Oral versus Intravenous Antibiotics for Bone and Joint Infection

Abstract

Background: The management of complex orthopedic infections usually includes a prolonged course of intravenous antibiotic agents. We investigated whether oral antibiotic therapy is noninferior to intravenous antibiotic therapy for this indication.

Methods: We enrolled adults who were being treated for bone or joint infection at 26 U.K. centers. Within 7 days after surgery (or, if the infection was being managed without surgery, within 7 days after the start of antibiotic treatment), participants were randomly assigned to receive either intravenous or oral antibiotics to complete the first 6 weeks of therapy. Follow-on oral antibiotics were permitted in both groups. The primary end point was definitive treatment failure within 1 year after randomization. In the analysis of the risk of the primary end point, the noninferiority margin was 7.5 percentage points.

Results: Among the 1054 participants (527 in each group), end-point data were available for 1015 (96.3%). Treatment failure occurred in 74 of 506 participants (14.6%) in the intravenous group and 67 of 509 participants (13.2%) in the oral group. Missing end-point data (39 participants, 3.7%) were imputed. The intention-to-treat analysis showed a difference in the risk of definitive treatment failure (oral group vs. intravenous group) of -1.4 percentage points (90% confidence interval [CI], -4.9 to 2.2; 95% CI, -5.6 to 2.9), indicating noninferiority. Complete-case, per-protocol, and sensitivity analyses supported this result. The between-group difference in the incidence of serious adverse events was not significant (146 of 527 participants [27.7%] in the intravenous group and 138 of 527 [26.2%] in the oral group; P=0.58). Catheter complications, analyzed as a secondary end point, were more common in the intravenous group (9.4% vs. 1.0%).

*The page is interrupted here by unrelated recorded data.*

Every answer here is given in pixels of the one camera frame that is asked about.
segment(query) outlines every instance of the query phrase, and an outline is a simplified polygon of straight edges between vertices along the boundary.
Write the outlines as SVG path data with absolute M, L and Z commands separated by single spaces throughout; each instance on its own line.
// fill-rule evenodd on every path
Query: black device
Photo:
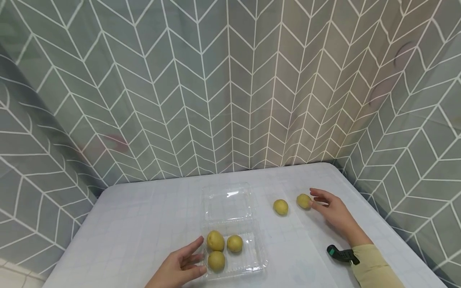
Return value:
M 340 262 L 352 262 L 354 265 L 358 265 L 360 261 L 354 255 L 352 249 L 340 251 L 336 246 L 329 245 L 326 249 L 327 253 L 333 258 Z

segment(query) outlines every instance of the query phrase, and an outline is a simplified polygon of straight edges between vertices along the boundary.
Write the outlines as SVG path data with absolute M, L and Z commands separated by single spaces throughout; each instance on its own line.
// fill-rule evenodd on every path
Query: small potato
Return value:
M 224 237 L 216 230 L 208 233 L 207 236 L 207 245 L 213 251 L 223 251 L 224 250 Z
M 275 212 L 280 216 L 288 214 L 288 203 L 285 200 L 279 199 L 274 202 L 273 206 Z
M 208 256 L 208 266 L 216 273 L 221 272 L 224 269 L 226 258 L 221 251 L 213 251 Z
M 242 250 L 243 240 L 239 235 L 232 235 L 227 238 L 227 249 L 233 253 L 238 253 Z
M 299 205 L 299 207 L 308 209 L 311 207 L 312 199 L 309 197 L 309 195 L 299 194 L 299 196 L 296 198 L 296 203 Z

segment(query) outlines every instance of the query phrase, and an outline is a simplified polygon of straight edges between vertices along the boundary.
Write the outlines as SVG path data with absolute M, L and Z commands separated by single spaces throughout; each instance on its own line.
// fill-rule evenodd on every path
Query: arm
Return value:
M 203 254 L 194 254 L 202 243 L 203 237 L 200 236 L 189 245 L 171 252 L 145 288 L 179 288 L 205 274 L 206 267 L 196 265 L 203 259 Z
M 362 288 L 404 288 L 404 285 L 383 256 L 350 214 L 340 198 L 324 190 L 311 188 L 312 208 L 320 212 L 352 247 L 360 264 L 352 265 Z

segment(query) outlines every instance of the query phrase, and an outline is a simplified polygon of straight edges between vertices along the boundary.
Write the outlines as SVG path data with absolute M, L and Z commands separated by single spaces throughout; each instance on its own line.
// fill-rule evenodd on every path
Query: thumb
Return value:
M 317 203 L 316 201 L 312 201 L 311 207 L 312 209 L 320 212 L 320 214 L 322 214 L 323 216 L 326 215 L 327 209 L 328 209 L 327 207 L 323 206 L 322 204 Z
M 193 268 L 182 271 L 179 274 L 178 281 L 181 283 L 181 285 L 184 285 L 189 281 L 199 278 L 206 272 L 207 272 L 207 268 L 205 266 L 195 266 Z

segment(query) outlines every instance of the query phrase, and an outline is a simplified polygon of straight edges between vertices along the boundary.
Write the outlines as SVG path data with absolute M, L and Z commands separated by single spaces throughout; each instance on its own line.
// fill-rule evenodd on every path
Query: left hand
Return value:
M 205 266 L 197 266 L 203 254 L 193 254 L 203 243 L 200 236 L 189 245 L 171 252 L 145 288 L 179 288 L 207 272 Z

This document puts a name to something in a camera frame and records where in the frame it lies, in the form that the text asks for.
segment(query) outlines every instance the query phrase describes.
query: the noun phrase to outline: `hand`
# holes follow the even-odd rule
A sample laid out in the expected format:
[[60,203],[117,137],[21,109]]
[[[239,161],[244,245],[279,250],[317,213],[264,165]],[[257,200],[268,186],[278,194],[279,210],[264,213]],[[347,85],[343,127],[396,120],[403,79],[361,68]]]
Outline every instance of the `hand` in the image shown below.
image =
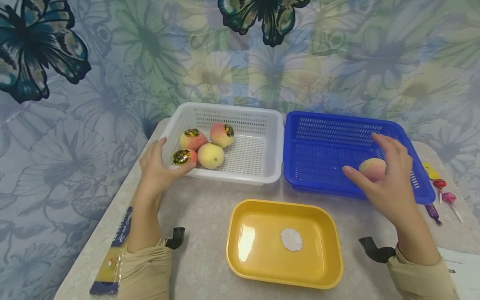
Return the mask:
[[386,177],[374,183],[352,167],[344,166],[343,172],[393,225],[408,227],[410,218],[420,216],[410,185],[413,159],[399,141],[376,133],[372,138],[385,150]]
[[196,167],[195,163],[189,163],[172,170],[165,167],[162,161],[162,147],[166,141],[166,137],[159,141],[154,141],[139,160],[140,168],[142,169],[139,190],[141,190],[142,195],[146,195],[149,198],[157,199],[178,178]]

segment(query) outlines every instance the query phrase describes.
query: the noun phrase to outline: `peach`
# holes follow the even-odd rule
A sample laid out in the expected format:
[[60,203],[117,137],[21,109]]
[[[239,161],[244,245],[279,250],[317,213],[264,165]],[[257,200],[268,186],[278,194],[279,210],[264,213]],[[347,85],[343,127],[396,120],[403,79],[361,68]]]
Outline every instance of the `peach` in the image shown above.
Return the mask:
[[223,164],[224,155],[222,147],[207,143],[198,150],[198,161],[206,169],[215,169]]
[[210,129],[210,140],[213,144],[225,148],[235,141],[235,132],[232,126],[217,122]]
[[189,162],[197,163],[198,156],[192,149],[180,149],[173,154],[173,164],[183,166]]
[[184,131],[180,137],[180,147],[192,149],[193,151],[198,151],[206,143],[208,143],[207,137],[196,128]]
[[372,182],[385,178],[387,164],[379,158],[370,158],[360,164],[359,171]]

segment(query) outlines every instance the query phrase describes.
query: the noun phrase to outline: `black clip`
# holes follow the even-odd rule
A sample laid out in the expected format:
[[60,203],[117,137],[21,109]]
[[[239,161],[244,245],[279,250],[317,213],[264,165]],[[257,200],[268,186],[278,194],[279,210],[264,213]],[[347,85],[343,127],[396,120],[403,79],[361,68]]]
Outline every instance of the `black clip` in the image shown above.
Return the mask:
[[172,250],[175,250],[183,244],[184,238],[185,238],[185,228],[175,227],[173,229],[173,237],[167,240],[167,243],[165,244],[165,246],[169,247]]
[[388,262],[390,257],[395,256],[396,254],[395,249],[392,247],[383,247],[378,249],[372,237],[361,238],[359,239],[359,242],[367,256],[378,263],[385,264]]

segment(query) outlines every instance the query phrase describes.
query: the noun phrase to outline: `white plastic basket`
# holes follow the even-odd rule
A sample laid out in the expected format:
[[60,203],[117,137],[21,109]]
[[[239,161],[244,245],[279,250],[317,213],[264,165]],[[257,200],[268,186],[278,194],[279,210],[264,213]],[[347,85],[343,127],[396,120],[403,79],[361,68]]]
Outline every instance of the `white plastic basket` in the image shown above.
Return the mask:
[[235,142],[226,147],[225,160],[214,170],[195,168],[188,176],[220,181],[263,185],[280,178],[283,161],[283,117],[276,111],[230,105],[187,102],[180,105],[167,124],[163,136],[165,165],[172,165],[172,156],[180,149],[180,136],[190,128],[202,131],[210,140],[215,122],[230,124]]

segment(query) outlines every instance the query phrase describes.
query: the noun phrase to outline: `white paper piece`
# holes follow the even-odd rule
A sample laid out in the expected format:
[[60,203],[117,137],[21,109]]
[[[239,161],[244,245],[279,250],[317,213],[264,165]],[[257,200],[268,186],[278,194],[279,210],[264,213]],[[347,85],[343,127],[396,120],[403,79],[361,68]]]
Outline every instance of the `white paper piece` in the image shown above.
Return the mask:
[[438,248],[443,256],[450,276],[456,285],[461,300],[480,300],[478,270],[480,255],[473,255]]
[[301,236],[295,229],[287,228],[280,234],[282,243],[290,251],[300,251],[302,247]]

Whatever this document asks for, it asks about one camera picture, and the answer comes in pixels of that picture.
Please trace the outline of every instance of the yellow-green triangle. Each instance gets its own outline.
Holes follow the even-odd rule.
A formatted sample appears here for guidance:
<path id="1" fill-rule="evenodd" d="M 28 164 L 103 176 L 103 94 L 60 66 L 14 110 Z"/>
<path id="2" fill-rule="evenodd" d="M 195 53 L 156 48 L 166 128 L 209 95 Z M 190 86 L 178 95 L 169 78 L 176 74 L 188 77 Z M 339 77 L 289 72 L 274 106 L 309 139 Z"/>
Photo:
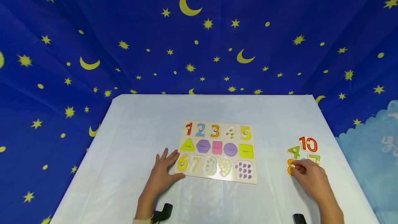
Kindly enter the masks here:
<path id="1" fill-rule="evenodd" d="M 192 140 L 188 138 L 181 146 L 181 151 L 195 151 L 195 147 L 192 143 Z"/>

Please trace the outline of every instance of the hand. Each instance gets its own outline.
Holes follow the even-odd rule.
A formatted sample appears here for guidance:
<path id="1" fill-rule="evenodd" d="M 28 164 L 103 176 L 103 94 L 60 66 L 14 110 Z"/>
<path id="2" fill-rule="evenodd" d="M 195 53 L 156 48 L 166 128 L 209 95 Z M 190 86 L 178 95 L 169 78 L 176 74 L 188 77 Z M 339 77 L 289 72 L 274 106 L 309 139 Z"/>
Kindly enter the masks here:
<path id="1" fill-rule="evenodd" d="M 328 176 L 322 167 L 309 159 L 295 160 L 292 164 L 295 166 L 291 167 L 293 176 L 318 205 L 324 201 L 335 200 Z"/>
<path id="2" fill-rule="evenodd" d="M 142 193 L 156 197 L 170 187 L 173 182 L 185 178 L 183 173 L 174 175 L 168 173 L 168 168 L 176 162 L 180 153 L 175 150 L 167 157 L 167 152 L 168 148 L 165 148 L 162 157 L 159 157 L 159 154 L 156 155 L 155 165 Z"/>

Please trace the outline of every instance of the black clip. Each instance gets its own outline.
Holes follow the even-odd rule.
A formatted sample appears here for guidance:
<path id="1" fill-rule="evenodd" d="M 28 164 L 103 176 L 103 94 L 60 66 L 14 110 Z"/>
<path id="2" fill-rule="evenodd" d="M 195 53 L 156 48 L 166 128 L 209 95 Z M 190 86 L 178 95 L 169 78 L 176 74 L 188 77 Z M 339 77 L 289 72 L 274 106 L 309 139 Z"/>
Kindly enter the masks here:
<path id="1" fill-rule="evenodd" d="M 153 211 L 153 217 L 150 223 L 159 223 L 161 221 L 167 220 L 172 215 L 173 205 L 165 203 L 162 212 Z"/>
<path id="2" fill-rule="evenodd" d="M 293 219 L 294 219 L 294 224 L 307 224 L 304 215 L 302 214 L 294 214 Z"/>

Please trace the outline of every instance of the blue starry backdrop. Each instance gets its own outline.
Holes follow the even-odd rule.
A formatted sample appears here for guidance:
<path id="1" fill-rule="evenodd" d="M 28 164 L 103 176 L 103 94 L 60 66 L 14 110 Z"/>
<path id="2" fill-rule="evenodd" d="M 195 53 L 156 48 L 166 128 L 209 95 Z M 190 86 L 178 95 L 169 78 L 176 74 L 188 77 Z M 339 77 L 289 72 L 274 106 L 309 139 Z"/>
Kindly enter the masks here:
<path id="1" fill-rule="evenodd" d="M 397 25 L 398 0 L 0 0 L 0 223 L 50 223 L 120 94 L 313 94 L 336 136 L 364 125 Z"/>

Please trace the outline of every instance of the purple circle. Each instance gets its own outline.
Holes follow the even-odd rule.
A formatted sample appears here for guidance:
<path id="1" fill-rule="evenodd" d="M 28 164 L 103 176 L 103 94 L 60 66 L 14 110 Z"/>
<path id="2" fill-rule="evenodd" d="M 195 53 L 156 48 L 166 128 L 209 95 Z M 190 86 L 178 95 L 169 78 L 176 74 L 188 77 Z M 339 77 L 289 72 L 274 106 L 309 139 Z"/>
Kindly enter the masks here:
<path id="1" fill-rule="evenodd" d="M 229 157 L 233 157 L 238 153 L 238 148 L 233 143 L 227 143 L 224 145 L 224 153 Z"/>

Conclusions: Oral antibiotic therapy was noninferior to intravenous antibiotic therapy when used during the first 6 weeks for complex orthopedic infection, as assessed by treatment failure at 1 year. (Funded by the National Institute for Health Research; OVIVA Current Controlled Trials number, ISRCTN91566927 .).

Figures

Figure 1. Enrollment, Randomization, and Follow-up.

Figure 2. Route and Duration of Antibiotic Therapy.

Panel A shows the percentage of participants receiving intravenous antibiotics from the start of the treatment episode (i.e., the date of definitive surgery or, if surgery was not performed, the start of planned curative antibiotic therapy) through day 60. Participants who had been randomly assigned to receive oral therapy and received intravenous therapy were doing so because they were prescribed intravenous antibiotics for up to 5 days for an intercurrent infection unrelated to the incident orthopedic infection (permitted by the protocol); were unable or unwilling to take oral therapy for any reason (secondary end point); were, subsequent to randomization, considered to have no suitable oral options for antibiotic therapy on the basis of emerging susceptibility results (secondary end point); or had had a potential treatment failure (primary end point). Most participants who had been randomly assigned to receive intravenous therapy but were receiving oral therapy over the same period were doing so because of a failure of intravenous access (secondary end point). Panel B shows the percentage of participants receiving any antibiotic through the final follow-up. The vertical line indicates 6 weeks after the start of treatment (i.e., the end of the intervention period).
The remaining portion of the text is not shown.